The ballad of Lee Cotton, by Christopher Wilson, which was light, entertaining, but trying a bit too hard to be unpredictable. [61]

15 October, 2008

Holiday reading

Of course, I actually read this in August, when I had my holiday.

Hilary Mantel's A place of greater safety was utterly gripping, despite being about eight hundred pages long, and I spent most of my time in France unable to put it down. It's a fictionalisation of the French revolution, following Camille Desmoulins, Danton and Robespierre from early life to their various deaths by the guillotine. I thought this was an utterly fantastic novel. It's very political, and in fact the characters talk almost exclusively of politics, but they are incredibly vivid for all that.

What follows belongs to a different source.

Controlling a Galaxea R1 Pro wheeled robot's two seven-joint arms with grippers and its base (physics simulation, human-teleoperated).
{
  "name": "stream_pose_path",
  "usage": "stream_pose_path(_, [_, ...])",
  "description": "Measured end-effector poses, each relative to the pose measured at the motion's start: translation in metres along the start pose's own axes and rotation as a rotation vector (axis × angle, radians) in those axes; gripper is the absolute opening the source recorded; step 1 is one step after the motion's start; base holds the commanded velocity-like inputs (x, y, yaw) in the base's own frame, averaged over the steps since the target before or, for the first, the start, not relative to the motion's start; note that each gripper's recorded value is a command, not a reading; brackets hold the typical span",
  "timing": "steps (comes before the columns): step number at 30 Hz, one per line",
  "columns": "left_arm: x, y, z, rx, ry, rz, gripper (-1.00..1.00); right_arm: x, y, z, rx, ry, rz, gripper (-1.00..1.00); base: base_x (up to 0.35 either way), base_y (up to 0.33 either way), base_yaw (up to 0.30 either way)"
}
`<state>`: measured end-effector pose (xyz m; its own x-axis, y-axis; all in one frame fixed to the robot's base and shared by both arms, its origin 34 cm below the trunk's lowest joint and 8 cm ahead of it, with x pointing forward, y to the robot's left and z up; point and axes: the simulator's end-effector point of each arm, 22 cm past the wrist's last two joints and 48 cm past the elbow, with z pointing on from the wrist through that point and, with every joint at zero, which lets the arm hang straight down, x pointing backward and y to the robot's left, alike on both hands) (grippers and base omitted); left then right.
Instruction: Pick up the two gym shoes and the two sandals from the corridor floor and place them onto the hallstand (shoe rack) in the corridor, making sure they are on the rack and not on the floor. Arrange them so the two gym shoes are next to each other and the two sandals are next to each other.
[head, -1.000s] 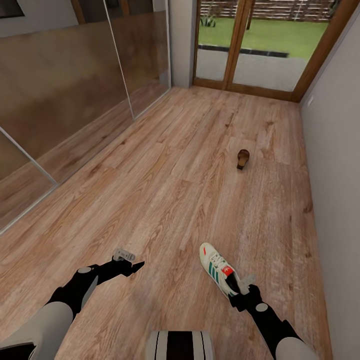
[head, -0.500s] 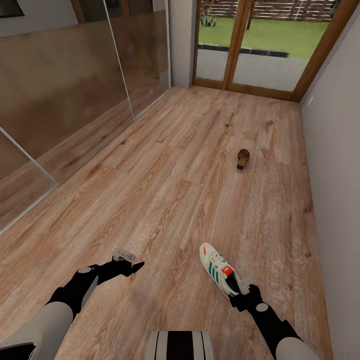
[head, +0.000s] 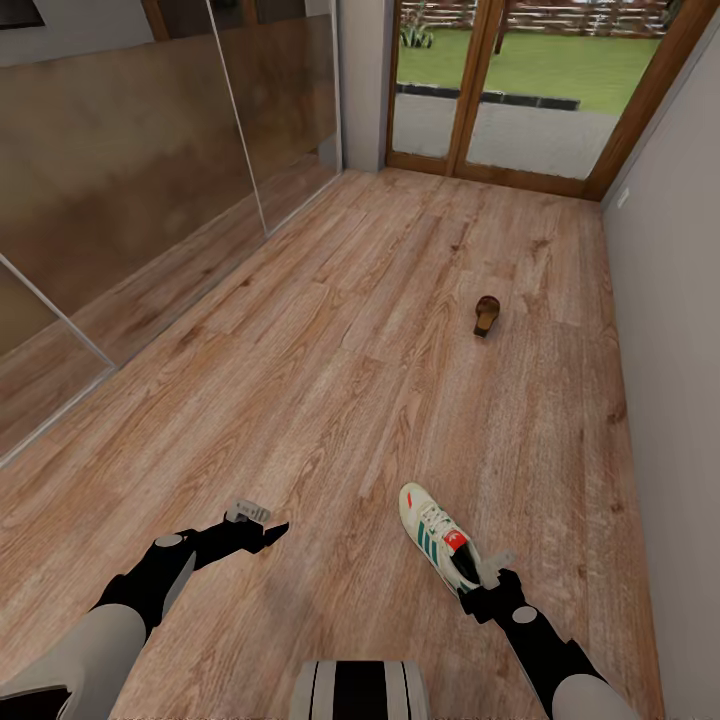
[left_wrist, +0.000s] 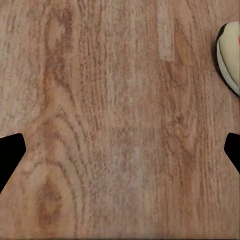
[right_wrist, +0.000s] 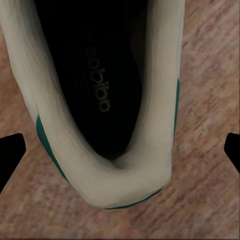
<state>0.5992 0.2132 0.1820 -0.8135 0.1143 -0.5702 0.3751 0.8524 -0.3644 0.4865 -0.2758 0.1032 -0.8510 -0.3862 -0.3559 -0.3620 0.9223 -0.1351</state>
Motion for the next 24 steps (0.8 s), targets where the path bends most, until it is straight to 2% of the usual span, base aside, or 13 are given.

And despite following the three central figures from childhood to adulthood, she manages to avoid biographical clichés and cheap sentiment.

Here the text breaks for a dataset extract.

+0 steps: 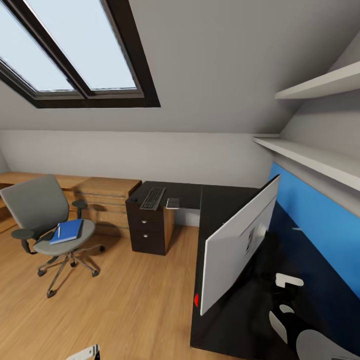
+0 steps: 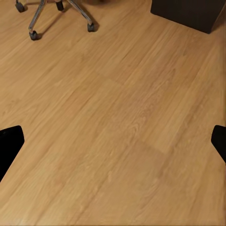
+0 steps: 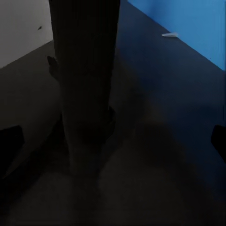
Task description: In the bedroom, organize the workspace by keeping the computer under the desk, ensuring the monitor is on the desk, placing the keyboard on the desk next to the monitor, placing the mouse on the desk next to the keyboard, moving the folder from the swivel chair onto the desk next to the mouse, stacking the notebook on top of the folder with the pen on top of the notebook, and positioning the swivel chair next to the desk.
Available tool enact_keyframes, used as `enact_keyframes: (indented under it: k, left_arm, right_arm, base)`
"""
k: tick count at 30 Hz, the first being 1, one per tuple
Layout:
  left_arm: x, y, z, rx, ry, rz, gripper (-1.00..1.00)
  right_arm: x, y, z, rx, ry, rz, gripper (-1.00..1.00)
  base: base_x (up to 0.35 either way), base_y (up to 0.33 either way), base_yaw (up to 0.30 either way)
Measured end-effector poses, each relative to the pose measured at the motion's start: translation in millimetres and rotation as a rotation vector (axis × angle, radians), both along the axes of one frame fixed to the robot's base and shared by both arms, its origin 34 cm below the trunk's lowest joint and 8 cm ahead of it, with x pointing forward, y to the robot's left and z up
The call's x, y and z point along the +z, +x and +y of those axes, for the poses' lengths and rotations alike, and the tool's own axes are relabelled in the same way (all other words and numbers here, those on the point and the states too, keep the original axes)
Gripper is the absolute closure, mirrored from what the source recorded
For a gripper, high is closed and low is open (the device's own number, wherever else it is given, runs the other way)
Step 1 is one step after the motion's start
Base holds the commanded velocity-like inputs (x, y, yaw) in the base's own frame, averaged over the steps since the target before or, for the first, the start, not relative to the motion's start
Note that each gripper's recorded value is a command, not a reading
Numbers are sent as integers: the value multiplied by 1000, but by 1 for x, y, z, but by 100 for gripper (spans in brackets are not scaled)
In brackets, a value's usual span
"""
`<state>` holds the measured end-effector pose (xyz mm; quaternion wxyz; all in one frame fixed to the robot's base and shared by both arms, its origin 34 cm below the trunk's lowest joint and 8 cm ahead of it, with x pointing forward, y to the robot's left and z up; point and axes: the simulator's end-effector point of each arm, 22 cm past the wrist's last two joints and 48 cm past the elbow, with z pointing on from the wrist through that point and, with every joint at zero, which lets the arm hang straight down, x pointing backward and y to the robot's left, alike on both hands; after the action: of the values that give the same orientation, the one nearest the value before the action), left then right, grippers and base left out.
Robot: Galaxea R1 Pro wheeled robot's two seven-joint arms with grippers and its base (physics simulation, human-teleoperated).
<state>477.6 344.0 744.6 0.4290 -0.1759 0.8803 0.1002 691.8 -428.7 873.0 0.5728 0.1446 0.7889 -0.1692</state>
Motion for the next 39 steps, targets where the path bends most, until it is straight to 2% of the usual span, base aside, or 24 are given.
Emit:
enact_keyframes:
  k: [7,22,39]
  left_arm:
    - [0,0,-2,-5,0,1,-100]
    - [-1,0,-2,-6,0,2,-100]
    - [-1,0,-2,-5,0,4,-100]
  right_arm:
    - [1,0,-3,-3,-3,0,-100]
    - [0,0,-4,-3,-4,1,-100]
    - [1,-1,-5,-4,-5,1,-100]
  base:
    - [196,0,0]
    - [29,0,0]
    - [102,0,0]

In fact, I really like Mantel's view of history: there's a sense of irresistible forces constantly pushing change (the hunger of the people; migration of the starving to Paris), but at the same time with the key events - like the storming of the Bastille - there's a sense of randomness and chaos. People know that something big is going to happen, but when it actually does happen it almost comes as a surprise, even for the people who are later seen as leaders. There's no inevitability to the storming of the Bastille, or even the beheading of Louis XVI: these things are symptoms of the greater historical forces at work. And the way she represents this can be very powerful, cutting from a discussion of politics in Danton's bourgeois home to a short separate paragraph:

Under the bridges, by dim and precarious fires, the destitute wait for death. A loaf of bread is fourteen sous, for the New Year.
It's a very good representation of the way that material conditions force change, but when that change comes, it's difficult to predict exactly what it will be.

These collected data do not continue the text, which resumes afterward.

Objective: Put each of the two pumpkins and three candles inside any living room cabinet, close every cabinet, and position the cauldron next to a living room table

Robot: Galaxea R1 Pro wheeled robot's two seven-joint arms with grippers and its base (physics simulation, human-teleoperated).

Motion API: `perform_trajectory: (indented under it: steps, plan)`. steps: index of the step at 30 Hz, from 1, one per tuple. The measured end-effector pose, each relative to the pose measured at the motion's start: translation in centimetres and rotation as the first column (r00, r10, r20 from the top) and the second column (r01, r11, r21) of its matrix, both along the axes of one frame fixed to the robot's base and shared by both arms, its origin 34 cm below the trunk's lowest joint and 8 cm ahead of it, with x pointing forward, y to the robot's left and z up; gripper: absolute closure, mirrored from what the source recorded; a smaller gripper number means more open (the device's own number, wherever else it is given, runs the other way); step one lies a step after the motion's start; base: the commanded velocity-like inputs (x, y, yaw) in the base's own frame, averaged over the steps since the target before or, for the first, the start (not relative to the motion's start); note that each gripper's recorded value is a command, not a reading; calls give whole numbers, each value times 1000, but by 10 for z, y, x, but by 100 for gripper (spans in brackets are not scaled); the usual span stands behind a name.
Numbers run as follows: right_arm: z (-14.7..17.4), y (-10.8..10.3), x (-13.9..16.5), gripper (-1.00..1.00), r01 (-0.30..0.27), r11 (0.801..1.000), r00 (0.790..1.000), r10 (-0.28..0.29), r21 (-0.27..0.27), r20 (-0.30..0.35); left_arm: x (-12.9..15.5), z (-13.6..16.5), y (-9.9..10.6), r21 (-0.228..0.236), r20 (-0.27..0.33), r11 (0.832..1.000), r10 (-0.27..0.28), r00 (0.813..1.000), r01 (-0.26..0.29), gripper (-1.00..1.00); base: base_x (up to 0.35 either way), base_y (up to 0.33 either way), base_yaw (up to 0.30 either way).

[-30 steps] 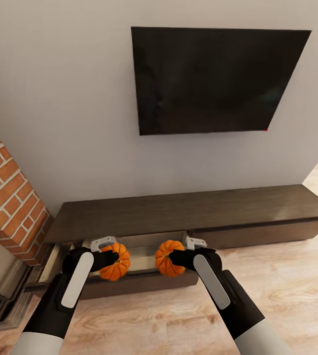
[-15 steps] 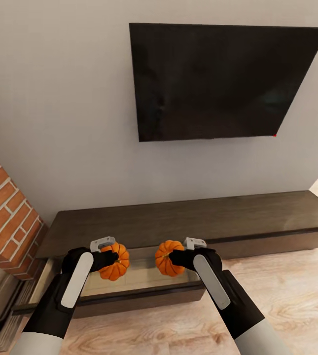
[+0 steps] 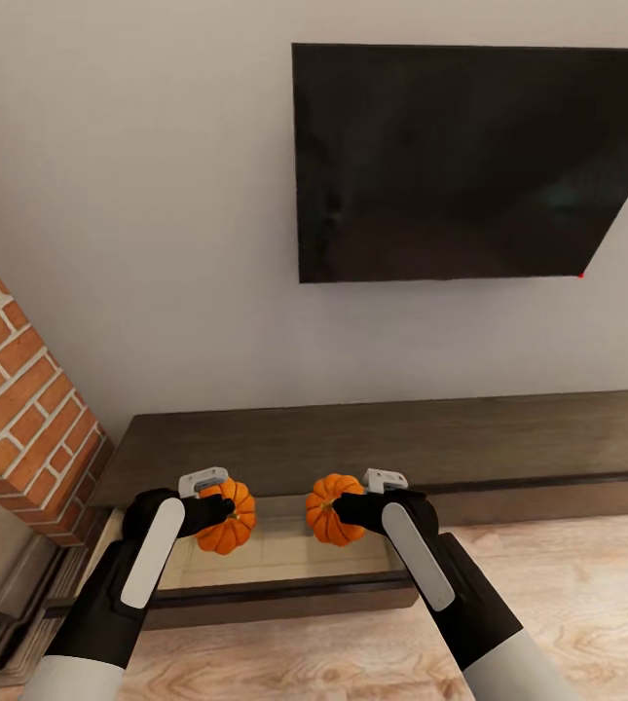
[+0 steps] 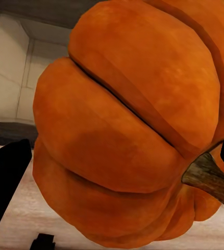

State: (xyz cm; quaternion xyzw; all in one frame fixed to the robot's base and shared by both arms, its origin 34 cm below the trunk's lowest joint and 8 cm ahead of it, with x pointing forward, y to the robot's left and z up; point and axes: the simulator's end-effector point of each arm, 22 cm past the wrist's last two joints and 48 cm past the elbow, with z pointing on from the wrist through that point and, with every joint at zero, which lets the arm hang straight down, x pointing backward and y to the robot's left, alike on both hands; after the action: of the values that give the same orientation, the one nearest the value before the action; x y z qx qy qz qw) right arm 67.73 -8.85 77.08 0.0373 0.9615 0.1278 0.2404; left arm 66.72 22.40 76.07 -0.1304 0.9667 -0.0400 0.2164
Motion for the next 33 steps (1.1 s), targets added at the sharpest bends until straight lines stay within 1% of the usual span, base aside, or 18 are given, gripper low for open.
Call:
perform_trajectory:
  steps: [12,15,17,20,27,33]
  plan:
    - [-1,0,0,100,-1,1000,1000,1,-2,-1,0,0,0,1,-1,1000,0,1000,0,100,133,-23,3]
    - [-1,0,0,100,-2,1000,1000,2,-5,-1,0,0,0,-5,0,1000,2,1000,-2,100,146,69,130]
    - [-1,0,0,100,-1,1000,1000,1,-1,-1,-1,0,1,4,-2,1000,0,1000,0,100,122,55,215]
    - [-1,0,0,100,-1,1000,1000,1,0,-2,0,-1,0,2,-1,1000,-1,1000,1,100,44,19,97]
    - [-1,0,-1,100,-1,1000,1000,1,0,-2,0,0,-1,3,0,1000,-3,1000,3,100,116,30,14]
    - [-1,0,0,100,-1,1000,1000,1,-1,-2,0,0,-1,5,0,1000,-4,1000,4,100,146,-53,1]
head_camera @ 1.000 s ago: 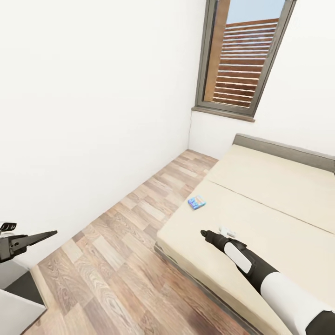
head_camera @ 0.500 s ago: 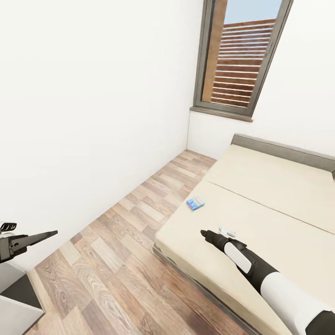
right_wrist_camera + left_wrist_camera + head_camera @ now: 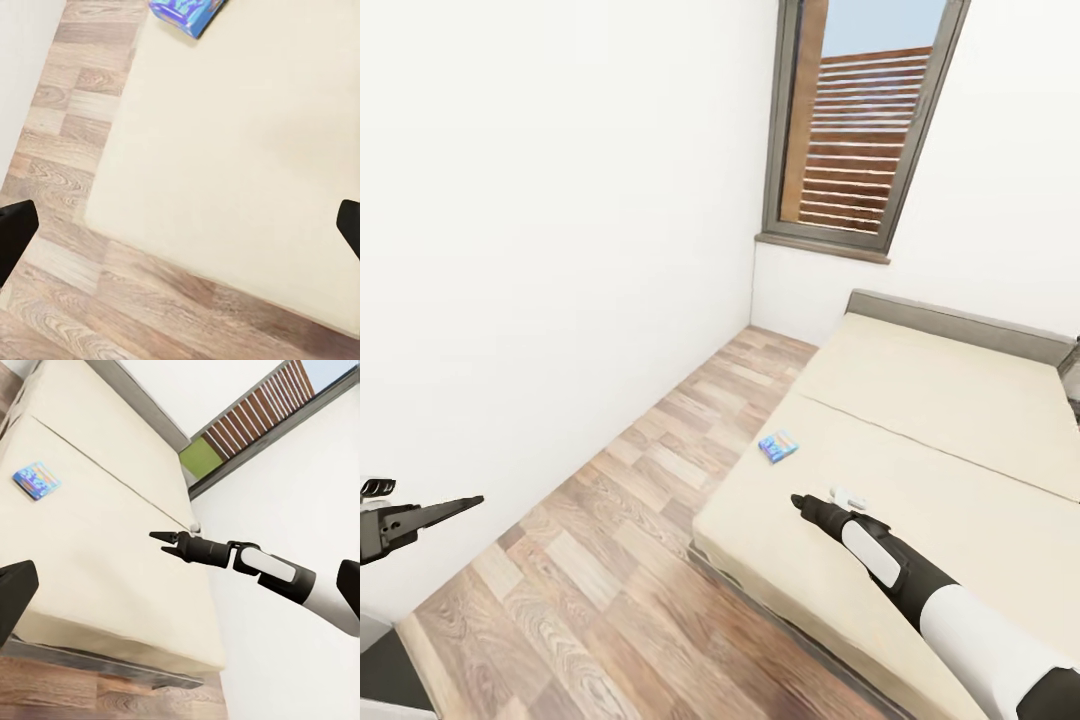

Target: Put all the toys in the child's room - the three board games (two on the bed and one on the table), the two jigsaw puzzles on the table, and the tennis ball on the table - inside the toy box on the table in the child's room.

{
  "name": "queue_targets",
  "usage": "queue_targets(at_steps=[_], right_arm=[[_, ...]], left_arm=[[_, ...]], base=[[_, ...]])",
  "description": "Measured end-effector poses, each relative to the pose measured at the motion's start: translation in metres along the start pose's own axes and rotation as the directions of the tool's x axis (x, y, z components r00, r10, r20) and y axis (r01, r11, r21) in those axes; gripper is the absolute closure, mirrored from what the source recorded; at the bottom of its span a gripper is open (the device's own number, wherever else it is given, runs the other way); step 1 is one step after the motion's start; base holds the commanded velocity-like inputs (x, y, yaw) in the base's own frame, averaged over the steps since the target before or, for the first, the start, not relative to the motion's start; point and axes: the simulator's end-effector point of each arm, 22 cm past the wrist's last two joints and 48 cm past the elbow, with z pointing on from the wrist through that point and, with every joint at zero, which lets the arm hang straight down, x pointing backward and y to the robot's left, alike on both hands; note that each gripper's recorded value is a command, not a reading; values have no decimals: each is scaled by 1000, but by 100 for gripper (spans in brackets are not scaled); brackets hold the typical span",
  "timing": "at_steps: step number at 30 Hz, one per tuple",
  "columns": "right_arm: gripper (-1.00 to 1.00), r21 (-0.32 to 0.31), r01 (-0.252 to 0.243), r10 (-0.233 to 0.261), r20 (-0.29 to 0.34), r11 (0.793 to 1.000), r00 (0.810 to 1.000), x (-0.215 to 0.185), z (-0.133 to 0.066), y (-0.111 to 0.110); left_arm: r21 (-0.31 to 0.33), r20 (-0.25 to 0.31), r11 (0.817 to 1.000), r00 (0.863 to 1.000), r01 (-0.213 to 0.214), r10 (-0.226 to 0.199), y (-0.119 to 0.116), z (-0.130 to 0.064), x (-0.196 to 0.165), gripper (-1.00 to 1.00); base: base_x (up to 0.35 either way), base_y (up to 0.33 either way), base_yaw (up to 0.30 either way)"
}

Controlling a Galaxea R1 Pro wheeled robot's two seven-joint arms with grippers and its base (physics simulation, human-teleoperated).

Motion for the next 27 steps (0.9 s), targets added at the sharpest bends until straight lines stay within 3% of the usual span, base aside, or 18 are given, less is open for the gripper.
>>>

Despite the chilling depiction of the starving population, though, (the paragraph about the starving migrants who come from the country to Paris is genuinely spooky), the novel is actually very funny in parts. Camille Desmoulins in particular is very entertaining with a ridiculous love life and a sort of childish helplessness. [52]

10 October, 2008

Reading in public

I love this post with great photos of women reading in public, over at feminist blog Hoyden about town.

08 October, 2008

Book art

I love these book clusters by artist Nina Katchadourian.

07 October, 2008

Reading/listening/watching

Reading: I'm trying to finish off all the half-read books I have on the go before I start anything new: still to finish are Doris Lessing's Landlocked, Roth's Hotel Savoy, The ballad of Lee Cotton, and Riddley Walker.

Listening: the library was selling off CDs, so I have Stravinsky's Firebird and (I think) some random Brahms to listen to this evening.

Watching: spent quite a lot of the weekend rewatching the 70s BBC adaptation of Tinker, tailor, soldier, spy. I love 1970s London.